- Other names: Galloway Syndrome, Hiatal Hernia–Microcephaly–Nephrosis, Galloway Type, Microcephaly–Hiatal Hernia–Nephrosis, Galloway Type, Nephrosis–Microcephaly Syndrome, Nephrosis–Neuronal Dysmigration Syndrome, Microcephaly–Hiatal Hernia–Nephrotic Syndrome
- Galloway–Mowat syndrome has an autosomal recessive pattern of inheritance.
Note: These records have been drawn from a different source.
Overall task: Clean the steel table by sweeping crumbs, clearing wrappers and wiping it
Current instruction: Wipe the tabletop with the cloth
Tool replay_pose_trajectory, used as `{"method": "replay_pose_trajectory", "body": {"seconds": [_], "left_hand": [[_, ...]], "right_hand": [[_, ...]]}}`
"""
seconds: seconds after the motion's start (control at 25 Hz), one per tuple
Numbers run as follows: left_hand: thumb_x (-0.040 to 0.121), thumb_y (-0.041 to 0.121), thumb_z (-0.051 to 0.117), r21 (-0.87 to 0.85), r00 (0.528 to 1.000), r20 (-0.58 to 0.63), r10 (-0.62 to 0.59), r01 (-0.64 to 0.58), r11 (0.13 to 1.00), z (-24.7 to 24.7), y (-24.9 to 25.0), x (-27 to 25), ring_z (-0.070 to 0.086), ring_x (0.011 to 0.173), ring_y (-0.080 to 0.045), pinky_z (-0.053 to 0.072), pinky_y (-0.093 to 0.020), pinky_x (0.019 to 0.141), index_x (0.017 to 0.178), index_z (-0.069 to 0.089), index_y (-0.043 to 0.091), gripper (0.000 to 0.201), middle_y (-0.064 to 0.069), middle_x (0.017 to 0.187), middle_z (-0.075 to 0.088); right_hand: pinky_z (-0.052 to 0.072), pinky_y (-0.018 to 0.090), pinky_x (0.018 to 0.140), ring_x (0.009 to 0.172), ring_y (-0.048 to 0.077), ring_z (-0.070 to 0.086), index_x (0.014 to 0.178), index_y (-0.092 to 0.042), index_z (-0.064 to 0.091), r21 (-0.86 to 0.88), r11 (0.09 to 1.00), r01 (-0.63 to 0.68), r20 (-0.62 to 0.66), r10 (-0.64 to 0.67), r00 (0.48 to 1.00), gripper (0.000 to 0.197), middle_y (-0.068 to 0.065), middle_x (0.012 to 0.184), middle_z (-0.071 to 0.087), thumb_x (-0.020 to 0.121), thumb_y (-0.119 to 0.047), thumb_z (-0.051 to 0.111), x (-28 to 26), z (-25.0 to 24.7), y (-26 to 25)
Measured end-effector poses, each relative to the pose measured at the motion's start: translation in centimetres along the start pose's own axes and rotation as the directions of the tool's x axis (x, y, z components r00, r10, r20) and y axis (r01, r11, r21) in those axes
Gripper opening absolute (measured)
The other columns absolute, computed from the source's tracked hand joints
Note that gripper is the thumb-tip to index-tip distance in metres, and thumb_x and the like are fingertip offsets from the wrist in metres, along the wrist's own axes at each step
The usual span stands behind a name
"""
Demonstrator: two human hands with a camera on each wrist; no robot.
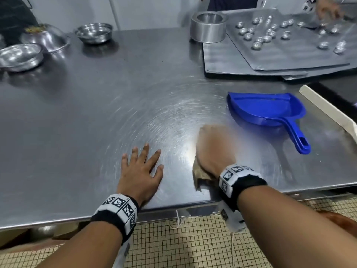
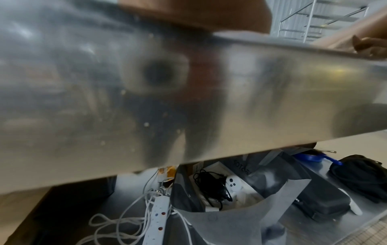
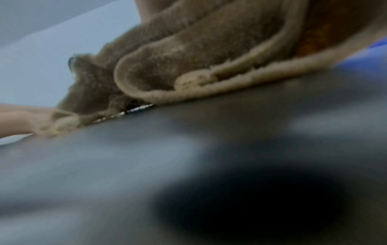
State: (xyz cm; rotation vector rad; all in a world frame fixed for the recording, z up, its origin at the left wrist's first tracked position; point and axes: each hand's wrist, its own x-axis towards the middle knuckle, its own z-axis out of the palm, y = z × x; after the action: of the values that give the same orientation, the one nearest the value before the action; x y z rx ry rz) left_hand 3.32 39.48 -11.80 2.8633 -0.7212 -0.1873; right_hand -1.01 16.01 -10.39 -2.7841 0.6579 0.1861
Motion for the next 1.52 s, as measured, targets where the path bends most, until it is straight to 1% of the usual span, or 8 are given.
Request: {"method": "replay_pose_trajectory", "body": {"seconds": [0.28, 0.44, 0.6, 0.92, 1.08, 1.24, 1.44, 1.52], "left_hand": [[0.083, 0.065, 0.01, 0.018, 1.0, -0.004, -0.026, 0.026, 0.999, -0.2, 0.3, -0.1, -0.003, 0.151, -0.02, -0.01, -0.044, 0.12, 0.15, 0.019, 0.047, 0.07, 0.009, 0.163, 0.005], [0.083, 0.066, 0.007, 0.039, 1.0, 0.006, -0.029, 0.029, 0.999, -0.2, 0.3, 0.0, -0.001, 0.151, -0.021, -0.008, -0.045, 0.12, 0.15, 0.019, 0.046, 0.071, 0.008, 0.164, 0.006], [0.09, 0.061, 0.015, 0.051, 0.999, 0.022, -0.033, 0.031, 0.998, -0.4, 0.4, -0.1, -0.001, 0.151, -0.023, -0.006, -0.047, 0.12, 0.151, 0.017, 0.044, 0.063, 0.006, 0.164, 0.004], [0.09, 0.056, 0.012, 0.042, 0.997, 0.01, -0.073, 0.073, 0.996, -0.2, 2.0, 0.0, -0.001, 0.151, -0.028, -0.005, -0.048, 0.12, 0.154, 0.016, 0.037, 0.066, -0.001, 0.164, 0.003], [0.099, 0.05, 0.022, 0.063, 0.997, 0.022, -0.081, 0.079, 0.995, -0.5, 2.5, 0.5, 0.001, 0.15, -0.029, -0.003, -0.049, 0.12, 0.154, 0.015, 0.035, 0.057, -0.004, 0.164, 0.004], [0.1, 0.047, 0.027, 0.034, 1.0, 0.029, -0.01, 0.009, 0.999, -0.9, 5.2, 1.8, 0.007, 0.15, -0.03, 0.0, -0.05, 0.12, 0.154, 0.02, 0.03, 0.057, -0.008, 0.163, 0.01], [0.098, 0.046, 0.039, -0.107, 0.991, -0.006, 0.133, -0.133, 0.985, -1.9, 12.9, 3.0, 0.035, 0.139, -0.026, 0.022, -0.04, 0.115, 0.148, 0.038, 0.022, 0.055, -0.008, 0.154, 0.036], [0.097, 0.047, 0.044, -0.14, 0.979, 0.013, 0.204, -0.2, 0.97, -1.9, 15.5, 3.1, 0.034, 0.139, -0.025, 0.021, -0.036, 0.114, 0.149, 0.036, 0.024, 0.057, -0.006, 0.155, 0.034]], "right_hand": [[-0.006, 0.048, 0.12, 0.147, 0.026, -0.019, 0.153, -0.038, 0.006, -0.054, 0.937, 0.346, 0.028, -0.345, 0.938, 0.06, -0.001, 0.162, -0.009, 0.096, -0.05, 0.019, -3.7, 1.5, -3.2], [-0.007, 0.045, 0.12, 0.147, 0.022, -0.019, 0.152, -0.041, 0.006, -0.065, 0.908, 0.414, 0.038, -0.413, 0.91, 0.057, -0.004, 0.162, -0.008, 0.098, -0.051, 0.021, -5.5, 1.2, -0.7], [-0.011, 0.04, 0.119, 0.145, 0.017, -0.023, 0.151, -0.044, 0.006, -0.032, 0.935, 0.352, 0.028, -0.352, 0.936, 0.057, -0.007, 0.161, -0.013, 0.097, -0.052, 0.02, -6.7, 0.4, 3.4], [-0.01, 0.043, 0.119, 0.147, 0.024, -0.018, 0.152, -0.043, 0.003, 0.008, 1.0, 0.011, -0.001, -0.011, 1.0, 0.057, -0.005, 0.162, -0.012, 0.098, -0.052, 0.021, -3.3, -1.6, 8.7], [-0.009, 0.046, 0.119, 0.147, 0.028, -0.018, 0.153, -0.038, 0.002, -0.013, 1.0, -0.01, 0.001, 0.01, 1.0, 0.06, -0.001, 0.162, -0.012, 0.097, -0.052, 0.02, -1.7, -1.9, 7.5], [-0.01, 0.045, 0.118, 0.146, 0.027, -0.021, 0.153, -0.038, 0.0, 0.052, 0.992, 0.113, 0.138, -0.119, 0.983, 0.059, -0.003, 0.161, -0.013, 0.099, -0.054, 0.017, -1.4, -2.5, 6.9], [0.027, 0.034, 0.114, 0.137, 0.026, 0.034, 0.145, -0.023, 0.038, 0.171, 0.976, 0.138, -0.088, -0.124, 0.988, 0.047, 0.005, 0.15, 0.039, 0.099, -0.025, 0.041, -2.3, -4.5, 8.8], [0.028, 0.034, 0.114, 0.135, 0.025, 0.037, 0.144, -0.022, 0.04, 0.111, 0.985, 0.134, -0.093, -0.124, 0.988, 0.051, 0.004, 0.15, 0.039, 0.093, -0.02, 0.047, -3.0, -5.1, 9.7]]}}
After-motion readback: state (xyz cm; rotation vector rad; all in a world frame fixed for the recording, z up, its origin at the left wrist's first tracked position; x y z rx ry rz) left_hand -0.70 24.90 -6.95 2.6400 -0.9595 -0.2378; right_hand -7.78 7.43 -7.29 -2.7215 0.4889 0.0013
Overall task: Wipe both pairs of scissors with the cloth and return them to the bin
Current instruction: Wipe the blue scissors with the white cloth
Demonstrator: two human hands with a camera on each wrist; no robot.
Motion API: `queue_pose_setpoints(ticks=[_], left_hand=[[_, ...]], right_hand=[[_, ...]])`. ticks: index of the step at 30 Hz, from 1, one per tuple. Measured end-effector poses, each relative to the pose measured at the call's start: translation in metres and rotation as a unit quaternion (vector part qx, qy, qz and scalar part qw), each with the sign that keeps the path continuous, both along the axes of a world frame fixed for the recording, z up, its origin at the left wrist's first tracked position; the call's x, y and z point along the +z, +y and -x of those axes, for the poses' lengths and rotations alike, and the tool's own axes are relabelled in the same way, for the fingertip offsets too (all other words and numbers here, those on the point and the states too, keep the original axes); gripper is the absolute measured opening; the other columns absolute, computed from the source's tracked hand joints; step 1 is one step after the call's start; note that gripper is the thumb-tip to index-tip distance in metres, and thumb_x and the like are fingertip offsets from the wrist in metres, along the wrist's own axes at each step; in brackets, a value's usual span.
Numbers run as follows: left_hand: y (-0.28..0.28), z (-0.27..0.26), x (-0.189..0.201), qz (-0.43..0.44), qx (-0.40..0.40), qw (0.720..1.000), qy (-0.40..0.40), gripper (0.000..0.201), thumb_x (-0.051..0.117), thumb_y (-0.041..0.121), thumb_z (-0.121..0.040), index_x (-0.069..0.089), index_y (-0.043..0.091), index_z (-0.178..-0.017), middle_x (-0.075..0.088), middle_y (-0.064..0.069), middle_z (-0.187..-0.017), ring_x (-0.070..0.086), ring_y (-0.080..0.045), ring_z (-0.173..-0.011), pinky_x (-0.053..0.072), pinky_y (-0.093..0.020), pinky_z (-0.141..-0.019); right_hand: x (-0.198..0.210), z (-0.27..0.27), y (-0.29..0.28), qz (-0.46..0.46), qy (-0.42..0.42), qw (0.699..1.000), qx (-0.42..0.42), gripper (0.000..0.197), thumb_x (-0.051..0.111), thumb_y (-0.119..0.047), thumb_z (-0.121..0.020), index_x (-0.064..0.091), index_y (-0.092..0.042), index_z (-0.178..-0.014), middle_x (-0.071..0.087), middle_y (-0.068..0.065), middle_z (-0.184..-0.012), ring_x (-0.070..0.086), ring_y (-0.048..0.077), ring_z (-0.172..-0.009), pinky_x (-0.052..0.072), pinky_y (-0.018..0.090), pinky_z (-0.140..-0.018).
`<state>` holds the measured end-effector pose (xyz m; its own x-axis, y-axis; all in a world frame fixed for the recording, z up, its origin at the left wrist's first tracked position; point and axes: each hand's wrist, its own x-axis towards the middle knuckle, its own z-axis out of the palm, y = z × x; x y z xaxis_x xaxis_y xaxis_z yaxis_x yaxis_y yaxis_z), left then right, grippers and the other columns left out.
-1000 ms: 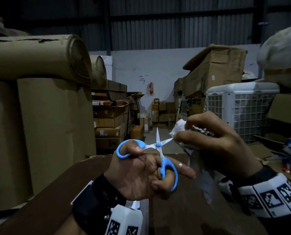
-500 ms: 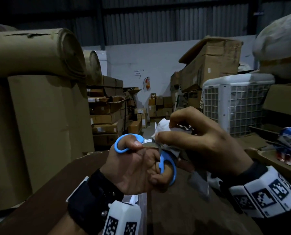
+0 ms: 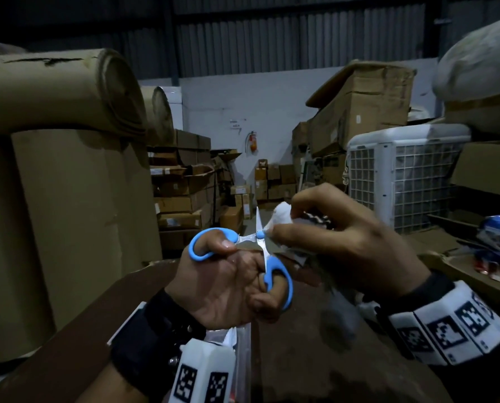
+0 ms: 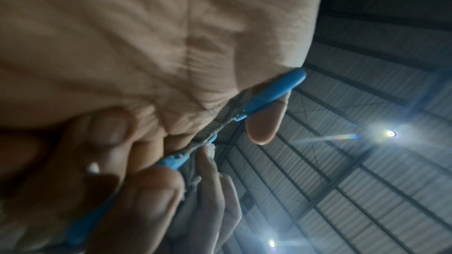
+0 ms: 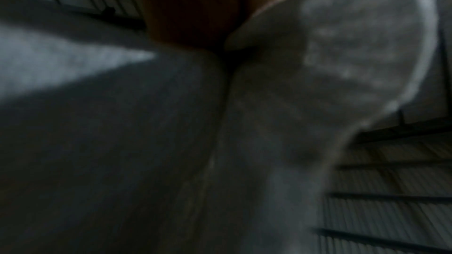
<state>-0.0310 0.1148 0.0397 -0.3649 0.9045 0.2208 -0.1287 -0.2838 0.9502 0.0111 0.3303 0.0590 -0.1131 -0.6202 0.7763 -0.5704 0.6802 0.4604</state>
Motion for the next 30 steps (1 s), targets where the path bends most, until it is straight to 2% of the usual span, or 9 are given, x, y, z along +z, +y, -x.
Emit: queue_pose_setpoints(ticks=[6, 9, 11, 13, 15, 19, 23, 27, 30], left_hand=[[-0.004, 0.003, 0.001, 0.039, -0.047, 0.998, -0.032, 0.089, 0.049, 0.043, -0.077, 0.039, -0.018, -0.141, 0.052, -0.010, -0.073, 0.024, -0.023, -0.066, 0.020, -0.034, -0.065], [-0.002, 0.007, -0.003, 0.027, -0.039, 0.998, -0.032, 0.086, 0.051, 0.043, -0.077, 0.044, -0.016, -0.139, 0.047, -0.011, -0.074, 0.024, -0.024, -0.066, 0.018, -0.036, -0.065], [0.002, 0.006, -0.007, 0.015, -0.020, 0.999, -0.027, 0.067, 0.051, 0.041, -0.075, 0.060, -0.007, -0.121, 0.045, -0.012, -0.078, 0.022, -0.026, -0.065, 0.019, -0.037, -0.063], [0.008, 0.001, -0.012, 0.009, -0.012, 0.999, -0.050, 0.047, 0.060, 0.035, -0.072, 0.053, -0.001, -0.100, 0.046, -0.017, -0.090, 0.030, -0.024, -0.065, 0.023, -0.035, -0.062], [0.011, 0.001, -0.015, 0.015, -0.006, 0.998, -0.066, 0.046, 0.065, 0.032, -0.070, 0.047, 0.000, -0.098, 0.046, -0.019, -0.100, 0.036, -0.023, -0.066, 0.022, -0.036, -0.062], [0.009, 0.002, -0.015, 0.052, -0.018, 0.998, -0.029, 0.058, 0.052, 0.040, -0.077, 0.053, -0.006, -0.112, 0.053, -0.014, -0.075, 0.036, -0.022, -0.063, 0.015, -0.041, -0.064], [0.005, 0.001, -0.009, 0.075, -0.055, 0.996, -0.005, 0.087, 0.050, 0.042, -0.077, 0.039, -0.020, -0.137, 0.051, -0.011, -0.071, 0.041, -0.016, -0.064, 0.030, -0.033, -0.065], [-0.002, 0.003, -0.002, 0.048, -0.102, 0.994, -0.007, 0.092, 0.044, 0.040, -0.077, 0.030, -0.023, -0.141, 0.040, -0.013, -0.067, 0.041, -0.016, -0.064, 0.040, -0.028, -0.067], [-0.004, 0.007, -0.003, 0.046, -0.080, 0.996, -0.017, 0.084, 0.048, 0.041, -0.077, 0.036, -0.018, -0.136, 0.040, -0.013, -0.069, 0.027, -0.023, -0.064, 0.033, -0.032, -0.065]], right_hand=[[0.007, 0.008, 0.025, -0.017, 0.019, 0.995, -0.100, 0.019, 0.075, -0.003, -0.084, 0.075, -0.010, -0.102, 0.060, 0.019, -0.108, 0.057, 0.028, -0.094, 0.055, 0.035, -0.068], [0.010, 0.001, 0.027, 0.043, 0.007, 0.996, -0.073, 0.024, 0.066, -0.015, -0.089, 0.075, -0.012, -0.111, 0.058, 0.018, -0.110, 0.056, 0.024, -0.096, 0.054, 0.033, -0.074], [0.010, -0.008, 0.014, 0.050, 0.006, 0.998, -0.037, 0.026, 0.066, -0.019, -0.091, 0.074, -0.012, -0.115, 0.058, 0.017, -0.111, 0.055, 0.021, -0.098, 0.049, 0.025, -0.080], [0.008, -0.015, -0.001, 0.016, 0.007, 1.000, -0.016, 0.023, 0.065, -0.020, -0.094, 0.075, -0.013, -0.113, 0.060, 0.016, -0.110, 0.055, 0.021, -0.100, 0.047, 0.024, -0.079], [0.005, -0.013, -0.009, -0.032, -0.003, 0.999, -0.019, 0.019, 0.062, -0.019, -0.096, 0.074, -0.015, -0.111, 0.061, 0.015, -0.110, 0.055, 0.023, -0.101, 0.051, 0.030, -0.072], [0.000, 0.003, 0.002, -0.040, -0.007, 0.999, -0.022, 0.018, 0.061, -0.014, -0.096, 0.073, -0.017, -0.110, 0.058, 0.013, -0.109, 0.055, 0.024, -0.096, 0.052, 0.034, -0.065], [-0.001, 0.015, 0.021, -0.042, 0.007, 0.997, -0.058, 0.021, 0.069, -0.014, -0.091, 0.074, -0.016, -0.111, 0.060, 0.015, -0.109, 0.055, 0.024, -0.096, 0.050, 0.028, -0.071], [0.001, 0.017, 0.033, 0.034, 0.038, 0.996, -0.072, 0.023, 0.074, -0.008, -0.087, 0.076, -0.011, -0.109, 0.059, 0.018, -0.106, 0.058, 0.027, -0.093, 0.053, 0.032, -0.076], [0.004, 0.002, 0.017, 0.079, 0.061, 0.995, -0.009, 0.025, 0.071, -0.012, -0.091, 0.074, -0.013, -0.116, 0.052, 0.015, -0.112, 0.054, 0.021, -0.097, 0.046, 0.022, -0.085]])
= Galloway–Mowat syndrome =

Galloway–Mowat syndrome is a very rare autosomal recessive genetic disorder, consisting of a variety of features including hiatal hernia, microcephaly and nephrotic syndrome.

==Cause==
The exact genetic defect in Galloway–Mowat syndrome is yet to be discovered. However, mutations in podocyte proteins, such as nephrin, alpha-actinin 4, and podocin, are associated with proteinuria and nephrotic syndrome. There is reduced expression of synaptopodin, GLEPP1, and nephrin in Galloway–Mowat syndrome, but these are likely secondary to the proteinuria, likely not the proteins mutated in Galloway-Mowat syndrome.

The biochemical lesion appears to be in the Kinase, Endopeptidase and Other Proteins of small Size (KEOPS)/Endopeptidase-like and Kinase associated to transcribed Chromatin (EKC) (KEOPS/EKC) complex. Sequencing of genes in 37 cases of this condition revealed mutations in the OSGEP, TP53RK, TPRKB and LAGE3 genes all of which encode subunits in the KEOPS complex. Members of this complex are found in bacteria, archaea and eukaryotes and are highly conserved. The function of this complex is still under investigation.

The biochemical lesion in this condition appears to be in the N6-threonyl-carbamoylation of adenosine 37 of ANN-type tRNA pathway. This pathway uses two sequentially acting enzymes - YRDC and OSGEP. Mutations in these genes leads to this syndrome.

==Genetics==
Galloway–Mowat syndrome is usually an autosomal recessive disorder, which means the defective gene responsible for the disorder is located on an autosome, and two copies of the defective gene (one inherited from each parent) are required in order to be born with the disorder. The parents of an individual with an autosomal recessive disorder both carry one copy of the defective gene, but usually do not experience any signs or symptoms of the disorder. Multiple genes (10 genes as of October 2020) are causal for the clinical symptoms of Galloway–Mowat syndrome. There is one gene, LAGE3, associated with X-linked inheritance of Galloway–Mowat syndrome.